→ **Material to process**
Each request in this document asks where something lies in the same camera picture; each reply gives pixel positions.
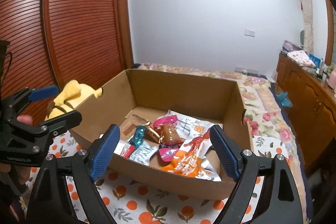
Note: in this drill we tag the yellow plush toy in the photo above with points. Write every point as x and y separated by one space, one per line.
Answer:
72 95

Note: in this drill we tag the brown louvred wardrobe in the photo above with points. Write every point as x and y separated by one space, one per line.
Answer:
54 41

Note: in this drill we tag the floral quilt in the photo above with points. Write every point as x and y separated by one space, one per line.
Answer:
265 117

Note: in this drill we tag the brown cardboard box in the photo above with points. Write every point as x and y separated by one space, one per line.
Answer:
153 94

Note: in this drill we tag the orange-print white bedsheet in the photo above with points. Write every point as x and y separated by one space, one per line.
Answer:
133 202

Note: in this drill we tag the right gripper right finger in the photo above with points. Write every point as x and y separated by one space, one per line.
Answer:
228 152

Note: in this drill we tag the white wall switch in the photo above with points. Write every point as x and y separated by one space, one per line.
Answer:
249 33

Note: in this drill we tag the white printed snack bag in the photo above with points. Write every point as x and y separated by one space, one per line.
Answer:
193 124

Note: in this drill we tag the teal cloth on floor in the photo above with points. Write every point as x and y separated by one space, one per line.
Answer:
284 99

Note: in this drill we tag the brown foil candy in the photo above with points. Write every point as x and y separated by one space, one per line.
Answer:
153 134

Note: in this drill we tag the person's left hand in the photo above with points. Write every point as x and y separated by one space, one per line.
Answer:
23 172

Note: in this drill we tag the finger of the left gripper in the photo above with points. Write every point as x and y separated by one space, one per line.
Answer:
43 93
60 124

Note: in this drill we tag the white red snack packet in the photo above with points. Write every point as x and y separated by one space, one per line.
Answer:
141 155

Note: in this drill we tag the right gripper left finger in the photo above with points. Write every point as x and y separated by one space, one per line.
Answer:
101 152

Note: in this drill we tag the pink squid snack packet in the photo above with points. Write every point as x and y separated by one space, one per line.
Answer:
169 140

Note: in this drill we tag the folded floral cloth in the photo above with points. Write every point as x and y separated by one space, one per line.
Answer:
301 58

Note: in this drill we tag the wooden sideboard cabinet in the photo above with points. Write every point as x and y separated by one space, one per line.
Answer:
313 112

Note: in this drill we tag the orange white snack bag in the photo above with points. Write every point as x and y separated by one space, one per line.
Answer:
190 160

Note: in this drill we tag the teal foil candy packet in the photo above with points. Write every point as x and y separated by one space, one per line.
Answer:
138 136

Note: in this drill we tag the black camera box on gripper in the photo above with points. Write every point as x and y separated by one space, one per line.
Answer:
4 54

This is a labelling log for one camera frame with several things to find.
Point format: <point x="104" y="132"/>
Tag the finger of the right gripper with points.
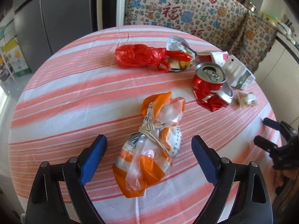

→ **Exercise**
Only a number is needed here: how many lines of the data include the word "packet"?

→ **Response to this exercise**
3